Iskra--"spark" in Russian--was a word of importance to Soviet Russia. Written and edited by Vladimir Lenin, Leon Trotsky and others, Iskra was the name of the first underground Marxist paper to be smuggled into Russia from Munich in 1900. Eighty years later, the USSR would apply the same word to a brief series of Soviet Amateur Radio satellites.
![]() The Salyut 7 space station. |
In fact, 21 years ago this month, on May 17, 1982, a pair of cosmonauts aboard the Soviet Union's Salyut-7 space station tugged a 62-pound ball of electronics to a port and heaved it overboard. It was second in a series of three small Amateur Radio satellites called Iskra.
While most USSR Amateur Radio satellites were called Radiosputnik (RS), three carried the Iskra designation. Students and radio amateurs at Moscow's Sergei Ordzhjonikidze Aviation Institute built the series of three Iskra satellites.
Each was 24 inches in diameter and had solar cells powering a transponder, telemetry beacon, ground-command radio, Codestore message bulletin board, and computer with memory. The transponders received at 21 MHz and transmitted at 28 MHz. Their telemetry beacons were near 29 MHz.
Controlled by students at ground stations at Moscow and Kaluga, Iskras were intended for communication among Eastern Bloc hams in Bulgaria, Cuba, Czechoslovakia, East Germany, Hungary, Laos, Mongolia, Poland, Romania, USSR and Vietnam.
First up was Iskra-1, launched July 10, 1981, on a Soviet A-1 Vostok rocket from the Northern Cosmodrome at Plesetsk to a 400-mile-high polar orbit. The main payload of the flight was the Meteor 1-31 weather satellite. After 13 weeks, Iskra-1 had descended low enough in the atmosphere and burned up October 7, 1981.
That inaugural launch in the Iskra series was easily overlooked in 1981, which went on to become a record launch year in the history of Amateur Radio satellites. Eight were lofted into space that year. After Iskra-1 came UoSAT-OSCAR 9 and the flotilla of six Radiosputniks 3-8.
Next in line was Iskra 2 sent up the next year. The USSR blasted its Salyut-7 space station to Earth orbit April 19, 1982. It was the second Soviet replenishable long-duration civilian space station. Bundled up inside Salyut-7 was the second Iskra. Shortly after, cosmonauts Anatoli Berezovoi and Valentin Lebedev blasted off from Baikonur Cosmodrome on May 13 in a Soyuz transport. They docked at Salyut-7 two days later on May 15 and opened up the new station.

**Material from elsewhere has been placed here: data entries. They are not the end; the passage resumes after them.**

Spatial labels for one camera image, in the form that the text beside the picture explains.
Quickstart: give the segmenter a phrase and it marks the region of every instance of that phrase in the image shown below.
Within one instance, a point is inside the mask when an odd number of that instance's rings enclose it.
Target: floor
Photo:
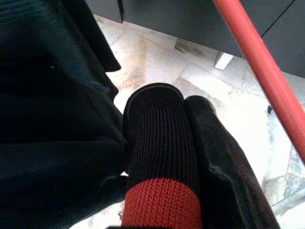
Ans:
[[[217,50],[131,23],[96,19],[122,66],[108,73],[119,88],[114,103],[121,112],[129,96],[148,83],[173,84],[185,97],[202,95],[244,150],[272,207],[305,189],[305,167],[274,111],[267,112],[269,102],[245,60],[234,57],[225,70],[217,70]],[[305,79],[284,76],[305,108]],[[120,225],[122,208],[123,203],[113,205],[72,228]],[[282,228],[305,228],[301,212],[305,203],[276,217]]]

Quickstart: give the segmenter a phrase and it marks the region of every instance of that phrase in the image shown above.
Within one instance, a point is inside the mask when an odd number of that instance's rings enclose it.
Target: red handle
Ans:
[[[305,113],[239,0],[213,0],[305,164]]]

Two days later, the cosmonauts unwrapped Iskra-2 and pushed it out of the station through the airlock of the waste disposal hatch on May 17 at an altitude of 210 miles. Moscow TV showed live coverage of what it called a "hand launch," allowing the Ordzhjonikidze Aviation Institute students to see their satellite go into its own orbit.
![]() An early 20th century illustration from the Marxist publication Iskra |
Like the others in its series, Iskra-2 was a 62-pound sphere 24 inches in diameter. It transmitted telemetry to the ground at 28.578 MHz, but its transponder didn't work well.
Important to many on the ground in the Soviet Union, the flight was dedicated to the 19th Congress of the Soviet Komsomol, the official youth movement of the USSR. Pennants displaying the emblems of the participating youth and student organizations of Bulgaria, Czechoslovakia, Cuba, East Germany, Hungary, Laos, Mongolia, Poland, Romania, Vietnam, and the USSR were carried inside Iskra-2.
Since it started life in such a low orbit, the satellite was able to remain in space only about seven weeks before dropping far enough into the atmosphere to burn up on July 9, 1982.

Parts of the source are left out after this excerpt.